Porter is a dark style of beer originating in London in the 18th Century. The name came about as a result of its popularity with street and river porters. Most traditional British brewing documentation from the 1700s state that Porter was a blend of three different styles: an old ale (stale or soured), a new ale (brown or pale ale) and a weak one (mild ale), with various combinations of blending and staleness. The end result was also commonly known as “Entire Butt” or “Three Threads” and had a pleasing taste of neither new nor old.

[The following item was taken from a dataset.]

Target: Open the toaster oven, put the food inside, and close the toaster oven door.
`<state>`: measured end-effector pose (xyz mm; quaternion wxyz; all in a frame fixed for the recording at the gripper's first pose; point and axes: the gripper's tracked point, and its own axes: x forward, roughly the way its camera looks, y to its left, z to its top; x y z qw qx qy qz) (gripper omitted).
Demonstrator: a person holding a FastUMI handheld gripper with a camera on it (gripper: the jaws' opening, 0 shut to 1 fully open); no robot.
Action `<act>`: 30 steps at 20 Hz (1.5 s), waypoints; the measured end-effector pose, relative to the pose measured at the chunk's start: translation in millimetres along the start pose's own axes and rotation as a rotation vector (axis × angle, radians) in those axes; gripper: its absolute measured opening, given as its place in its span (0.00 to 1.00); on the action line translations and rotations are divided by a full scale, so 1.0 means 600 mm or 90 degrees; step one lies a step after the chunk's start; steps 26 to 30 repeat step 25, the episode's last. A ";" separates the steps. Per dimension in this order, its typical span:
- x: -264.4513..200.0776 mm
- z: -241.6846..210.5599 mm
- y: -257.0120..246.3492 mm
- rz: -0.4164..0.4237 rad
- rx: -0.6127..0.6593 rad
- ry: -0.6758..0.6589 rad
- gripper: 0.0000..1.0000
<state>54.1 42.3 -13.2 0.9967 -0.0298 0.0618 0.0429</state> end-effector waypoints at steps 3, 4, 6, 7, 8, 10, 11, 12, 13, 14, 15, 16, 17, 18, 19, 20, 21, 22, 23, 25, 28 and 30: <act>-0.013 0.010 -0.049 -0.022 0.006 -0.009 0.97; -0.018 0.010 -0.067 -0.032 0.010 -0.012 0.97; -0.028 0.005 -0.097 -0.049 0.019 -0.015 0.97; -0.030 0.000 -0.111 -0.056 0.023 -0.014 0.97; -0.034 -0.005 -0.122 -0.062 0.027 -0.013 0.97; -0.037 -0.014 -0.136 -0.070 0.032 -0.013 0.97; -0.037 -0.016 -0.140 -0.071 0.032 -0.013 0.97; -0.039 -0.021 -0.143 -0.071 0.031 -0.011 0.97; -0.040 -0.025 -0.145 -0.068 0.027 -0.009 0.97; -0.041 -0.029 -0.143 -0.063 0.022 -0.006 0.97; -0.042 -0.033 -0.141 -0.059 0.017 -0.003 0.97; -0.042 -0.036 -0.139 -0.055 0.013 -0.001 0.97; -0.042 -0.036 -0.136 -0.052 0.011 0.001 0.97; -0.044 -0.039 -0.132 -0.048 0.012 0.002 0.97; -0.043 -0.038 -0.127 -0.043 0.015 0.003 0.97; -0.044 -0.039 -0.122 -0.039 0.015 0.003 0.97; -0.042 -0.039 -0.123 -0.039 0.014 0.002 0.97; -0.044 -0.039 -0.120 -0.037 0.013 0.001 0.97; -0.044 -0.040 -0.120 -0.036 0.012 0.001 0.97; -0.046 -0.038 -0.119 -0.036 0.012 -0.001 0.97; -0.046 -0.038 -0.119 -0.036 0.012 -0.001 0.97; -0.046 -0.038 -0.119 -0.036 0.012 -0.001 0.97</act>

In general, the porter is a top-fermented beer that uses black or chocolate malts to create a beer that ranges in color from dark brown to almost black. The taste of a porter should be spicy, chocolaty and be dominated by a distinctive dark malt or roasted grain flavor, with a slight sweetness. They also tend to be well hopped and the hoppiness can range from bitter to mild.
Often compared to, or confused with Stouts, porters tend to have a lower alcohol content, lighter body and malt character, and a slightly sweeter taste but….the stout actually gets its name from a porter. The name “stout” for a very dark beer seems to have come about from the name for a strong porter – “extra porter” or “stout porter”. The name would eventually be shortened to just stout.
Porter pairs well with almost any meat dish. But since the brew is such a complex combination of mild flavors I typically enjoy it on its own. Some famous porters are:
Arcadia’s – London Porter
Anchor Brewing Co.’s – Anchor Porter,
Labatt’s – Labatt Porter,
Fuller’s – London Porter
Samuel Smith’s – Taddy Porter
and the one pictured here is Sleeman Fine Porter from Sleeman.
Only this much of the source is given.